Substitution Method

Choose the equation that is easiest to rearrange.

Example:

From \(x + y = 7\), we can write: \(x = 7 - y\).

Replace the chosen variable in the second equation using the expression found in Step 1.

Example:

Substitute \(x = 7 - y\) into the second equation.

After substitution, the equation will have only one variable. Solve it normally.

Once you get the value of one variable, substitute it back into any equation to find the other variable.

The solution should be written in the form \((x, y)\).

Solve the system:

\(x + y = 10\)

\(x - y = 4\)

Step 1: From the first equation, express \(x\):

\(x = 10 - y\)

Step 2: Substitute this in the second equation:

\((10 - y) - y = 4\)

\(10 - 2y = 4\)

Step 3: Solve for \(y\):

\(-2y = -6\)

\(y = 3\)

Step 4: Substitute back to find \(x\):

\(x = 10 - 3 = 7\)

Solution: \((x, y) = (7, 3)\)

Solve the system:

\(2x + y = 11\)

\(x = 3y - 2\)

Step 1: Second equation already gives \(x\).
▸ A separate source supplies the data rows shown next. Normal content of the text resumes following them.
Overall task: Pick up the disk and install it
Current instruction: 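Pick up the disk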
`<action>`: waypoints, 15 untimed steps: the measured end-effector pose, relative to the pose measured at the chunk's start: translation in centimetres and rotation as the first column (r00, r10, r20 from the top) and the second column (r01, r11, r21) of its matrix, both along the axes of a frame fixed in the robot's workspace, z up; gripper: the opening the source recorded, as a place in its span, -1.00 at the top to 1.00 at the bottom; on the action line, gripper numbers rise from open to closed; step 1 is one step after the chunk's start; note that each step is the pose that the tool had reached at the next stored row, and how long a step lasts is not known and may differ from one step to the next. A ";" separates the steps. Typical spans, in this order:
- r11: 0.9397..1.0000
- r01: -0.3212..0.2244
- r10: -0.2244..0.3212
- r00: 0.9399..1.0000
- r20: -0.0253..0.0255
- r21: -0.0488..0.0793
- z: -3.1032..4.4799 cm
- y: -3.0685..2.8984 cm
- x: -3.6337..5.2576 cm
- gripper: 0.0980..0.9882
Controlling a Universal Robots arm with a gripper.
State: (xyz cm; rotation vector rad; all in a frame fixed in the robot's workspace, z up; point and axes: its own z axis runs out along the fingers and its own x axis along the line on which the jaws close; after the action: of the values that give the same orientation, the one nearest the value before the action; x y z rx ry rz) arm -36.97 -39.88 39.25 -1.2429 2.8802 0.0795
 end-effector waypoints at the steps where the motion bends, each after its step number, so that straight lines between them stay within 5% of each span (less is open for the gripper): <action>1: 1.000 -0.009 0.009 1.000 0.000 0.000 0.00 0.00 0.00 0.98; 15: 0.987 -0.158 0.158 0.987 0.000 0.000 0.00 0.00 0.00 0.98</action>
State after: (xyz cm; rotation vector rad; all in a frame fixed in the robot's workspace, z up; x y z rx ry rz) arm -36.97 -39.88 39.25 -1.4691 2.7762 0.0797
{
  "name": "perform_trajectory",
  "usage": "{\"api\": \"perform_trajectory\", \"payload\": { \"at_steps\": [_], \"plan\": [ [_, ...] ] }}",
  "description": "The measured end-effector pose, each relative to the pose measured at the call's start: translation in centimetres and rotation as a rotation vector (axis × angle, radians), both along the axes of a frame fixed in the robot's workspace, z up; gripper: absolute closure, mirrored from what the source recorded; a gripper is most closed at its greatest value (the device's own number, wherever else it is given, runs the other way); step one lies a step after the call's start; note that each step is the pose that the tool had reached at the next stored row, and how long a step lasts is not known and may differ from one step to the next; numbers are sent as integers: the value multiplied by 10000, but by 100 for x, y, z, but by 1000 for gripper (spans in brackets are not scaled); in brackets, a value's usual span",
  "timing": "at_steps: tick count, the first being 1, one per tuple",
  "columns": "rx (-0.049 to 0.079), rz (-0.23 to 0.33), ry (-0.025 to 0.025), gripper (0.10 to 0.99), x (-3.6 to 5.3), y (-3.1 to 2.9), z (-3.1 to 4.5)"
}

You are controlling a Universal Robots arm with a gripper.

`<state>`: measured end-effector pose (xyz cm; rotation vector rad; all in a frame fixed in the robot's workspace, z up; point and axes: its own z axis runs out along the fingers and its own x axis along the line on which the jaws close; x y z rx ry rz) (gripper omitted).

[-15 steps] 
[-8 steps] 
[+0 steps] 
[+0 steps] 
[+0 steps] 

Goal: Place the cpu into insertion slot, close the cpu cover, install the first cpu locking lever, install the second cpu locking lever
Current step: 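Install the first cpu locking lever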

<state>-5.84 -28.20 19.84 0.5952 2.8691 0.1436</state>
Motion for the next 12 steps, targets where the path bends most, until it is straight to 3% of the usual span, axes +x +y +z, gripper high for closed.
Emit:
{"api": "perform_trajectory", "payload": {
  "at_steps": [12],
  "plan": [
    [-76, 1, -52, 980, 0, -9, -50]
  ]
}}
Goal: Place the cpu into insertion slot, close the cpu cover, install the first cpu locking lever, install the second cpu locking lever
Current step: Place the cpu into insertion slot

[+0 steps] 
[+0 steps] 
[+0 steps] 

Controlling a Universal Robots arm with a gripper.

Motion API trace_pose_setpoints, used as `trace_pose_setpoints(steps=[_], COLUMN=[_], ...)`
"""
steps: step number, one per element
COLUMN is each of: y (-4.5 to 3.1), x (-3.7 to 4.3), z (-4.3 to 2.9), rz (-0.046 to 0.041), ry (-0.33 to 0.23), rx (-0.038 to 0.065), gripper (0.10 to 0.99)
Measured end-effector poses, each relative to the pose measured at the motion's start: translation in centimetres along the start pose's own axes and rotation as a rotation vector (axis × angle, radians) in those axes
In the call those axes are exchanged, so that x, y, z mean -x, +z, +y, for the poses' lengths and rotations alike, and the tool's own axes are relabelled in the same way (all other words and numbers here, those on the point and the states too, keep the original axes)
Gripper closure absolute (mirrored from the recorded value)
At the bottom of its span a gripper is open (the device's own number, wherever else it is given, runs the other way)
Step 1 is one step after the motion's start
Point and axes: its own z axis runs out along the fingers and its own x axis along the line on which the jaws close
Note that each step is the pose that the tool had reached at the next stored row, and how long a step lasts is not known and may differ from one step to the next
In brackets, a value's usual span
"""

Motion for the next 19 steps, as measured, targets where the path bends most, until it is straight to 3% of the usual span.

Step 2: Substitute in first equation:

\(2(3y - 2) + y = 11\)

\(6y - 4 + y = 11\)

\(7y = 15\)

\(y = \dfrac{15}{7}\)

Step 3: Substitute to find \(x\):

\(x = 3y - 2 = 3 \times \dfrac{15}{7} - 2 = \dfrac{45}{7} - 2 = \dfrac{31}{7}\)

Solution: \((x, y) = (\dfrac{31}{7}, \dfrac{15}{7})\)

You may get an equation like:

\(0 = 5\)

This is false, meaning the lines never meet and there is no solution.

You may get an equation like:

\(0 = 0\)

This is always true, so the two lines are the same and there are infinitely many solutions.